Збых помотал головой.
— Не мое... — прошептал он еле слышно. — Все — не мое...
Он осмотрел на свои руки — широкие мозолистые ладони деревенского кузнеца. Пошевелил пальцами, хмыкнул. Откуда пришло это странное чувство поющих под пальцами струн? Он же не играл никогда ни на чем, и не знает даже, с какого конца за скрипку браться. И голова... Збых снова затряс головой. Слова. Слова. Накатывают, кружатся, теснятся...
— Збых!
Кузнец оглянулся — вниз по склону бежал Жуга. Споткнулся, упал, зарывшись носом в снег. Встал, отряхиваясь. Поднял и нахлобучил шляпу, и уже не особенно торопясь, быстрым шагом спустился к реке. Остановился рядом.
Некоторое время они молчали.
— Красиво, — совершенно неожиданно для себя, сказал вдруг Збых.

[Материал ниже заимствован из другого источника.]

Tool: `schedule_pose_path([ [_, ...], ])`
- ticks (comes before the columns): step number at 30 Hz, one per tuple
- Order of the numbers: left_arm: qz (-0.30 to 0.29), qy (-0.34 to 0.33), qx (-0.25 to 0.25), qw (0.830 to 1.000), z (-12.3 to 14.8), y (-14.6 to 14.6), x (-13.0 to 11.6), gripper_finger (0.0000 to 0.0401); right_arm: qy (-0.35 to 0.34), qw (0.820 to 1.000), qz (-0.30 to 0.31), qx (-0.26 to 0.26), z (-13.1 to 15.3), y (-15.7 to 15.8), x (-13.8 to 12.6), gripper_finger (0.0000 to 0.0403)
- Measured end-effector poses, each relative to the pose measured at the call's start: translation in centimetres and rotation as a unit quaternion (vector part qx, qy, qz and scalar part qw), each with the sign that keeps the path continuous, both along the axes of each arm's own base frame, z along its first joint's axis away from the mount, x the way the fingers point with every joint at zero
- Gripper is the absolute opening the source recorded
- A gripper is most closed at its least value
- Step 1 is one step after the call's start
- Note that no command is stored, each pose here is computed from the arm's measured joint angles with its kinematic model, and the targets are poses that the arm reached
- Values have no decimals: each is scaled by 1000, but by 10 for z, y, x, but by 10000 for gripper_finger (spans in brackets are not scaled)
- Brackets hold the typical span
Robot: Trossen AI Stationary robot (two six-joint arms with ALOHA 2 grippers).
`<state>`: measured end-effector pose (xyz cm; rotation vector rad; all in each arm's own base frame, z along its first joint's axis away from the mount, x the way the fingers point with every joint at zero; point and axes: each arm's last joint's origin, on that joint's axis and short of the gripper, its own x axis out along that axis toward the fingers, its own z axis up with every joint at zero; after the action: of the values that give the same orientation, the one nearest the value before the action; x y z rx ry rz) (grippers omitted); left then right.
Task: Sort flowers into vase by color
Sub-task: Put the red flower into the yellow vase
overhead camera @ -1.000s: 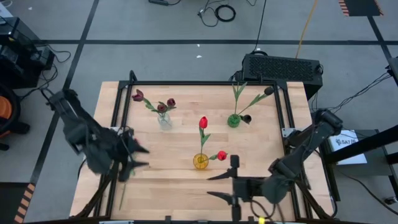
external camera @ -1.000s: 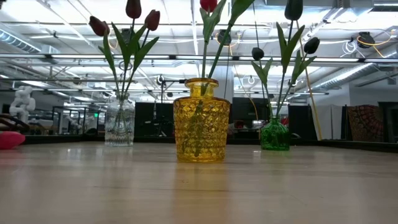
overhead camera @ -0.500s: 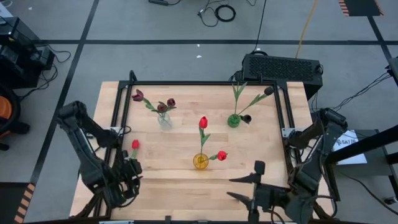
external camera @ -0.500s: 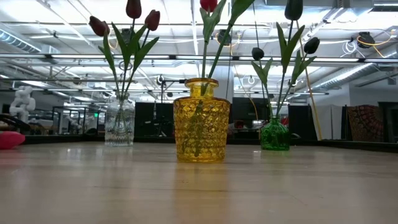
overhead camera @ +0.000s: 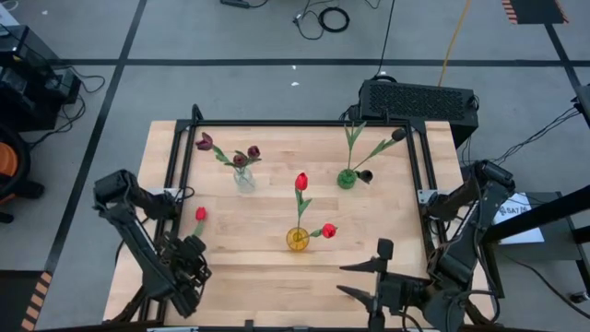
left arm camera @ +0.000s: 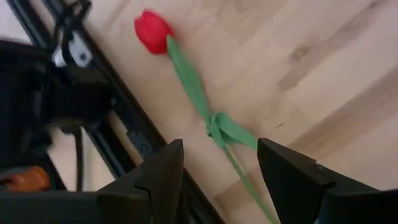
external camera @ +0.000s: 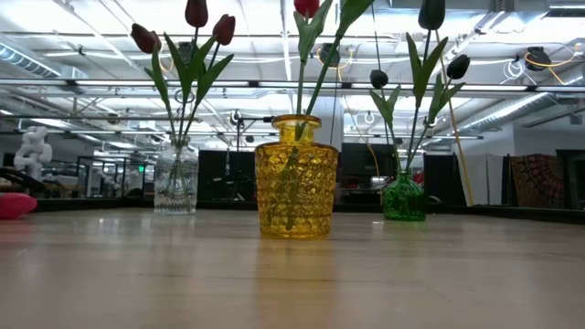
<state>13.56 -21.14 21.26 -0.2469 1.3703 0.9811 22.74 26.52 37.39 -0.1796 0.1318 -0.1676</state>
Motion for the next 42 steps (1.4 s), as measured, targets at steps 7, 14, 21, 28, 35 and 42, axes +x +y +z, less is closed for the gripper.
schedule_pose_path([
  [7, 45, 18, -5, 999, -38, 16, -6, 212, 0, 1000, 0, 0, 0, 0, 0, 173],
  [14, 47, 17, -42, 998, -56, 31, -14, 211, 1, 1000, 0, -3, 0, 0, 1, 173],
  [21, 51, 19, -101, 993, -73, 35, -18, 169, 1, 1000, 0, -3, 0, -1, 1, 173],
  [28, 28, 16, -120, 992, -76, 33, -18, 119, 1, 1000, 0, -3, 0, -1, 1, 173],
  [35, -20, -3, -120, 993, -75, 30, -14, 59, 1, 1000, 0, -3, 0, -1, 1, 173],
  [42, -99, -51, -97, 989, -57, 20, -2, 11, 1, 1000, -1, -5, 0, -1, 1, 173],
])
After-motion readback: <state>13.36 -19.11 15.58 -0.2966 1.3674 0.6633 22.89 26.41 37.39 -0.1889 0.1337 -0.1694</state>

— Что? — встрепенулся Жуга.
— Красиво, говорю, — задумчиво повторил тот. Посмотрел Жуге в глаза. — Почему я раньше этого не замечал? Или... это тоже из-за рифмача?
— Все может быть... Сам ты что об этом думаешь?
Збых наклонил голову, посмотрел искоса.
— Я не думаю, я — знаю, — ледяным голосом сказал он, и вдруг, ни с того, ни с сего, начал читать:
Жуга слушал, почти не дыша, эти скупые сбивчивые вирши, от которых щемило сердце, и какой-то иной, нездешний холод волной поднимался в душе, и не оставалось после ничего, только один большой, неясный вопрос: почему? зачем? за что?
— Силен рифмач... — одними губами прошептал Жуга.
Збых умолк. Покосился на ремешок на запястье. Кожа под ним покраснела и чесалась.
— Жуга, — тихо позвал он.
— Что?
— Что же дальше-то будет?
— С Тобой или с Ним?
— С нами... с обоими...
Жуга не ответил. Присел возле проруби. Сгреб ладонью снег.
— Смотри, — он слепил снежок и бросил его в прорубь. С легким плеском тот исчез и показался снова еле видимым белым пятнышком под темной водой. — Вода — это, как бы, твоя душа. А снежок — его. Не плавает, не тонет... — Он умолк, а когда продолжил, голос его звучал как-то странно.
— Вода растопит снег, — говорил Жуга, не глядя на кузнеца. — Пройдет девять дней, и его душа отправится в путь. Если смешаются они, то и твоя уйдет следом... Три дня уже прошло.
Збых почувствовал, как замирает сердце. Сглотнул гулко.
— И... ничего нельзя сделать?
Жуга помолчал.
— Девять дней — огромный срок, если знать, что делать, — наконец, сказал он, рассеянно глядя в прорубь. Вода в ней быстро замерзала, и вскоре снежок окончательно вмерз. — Лед видишь?
— Ну, вижу, — согласился Збых. — И что?
— Оберег для тебя — что лед для этого снежка. Не даст растаять... — Он повернулся к Збыху. — Почему ты не сказал мне, что до Вайды было еще трое?
— Те, которые померзли? я как-то о них не подумал... А что, это важно?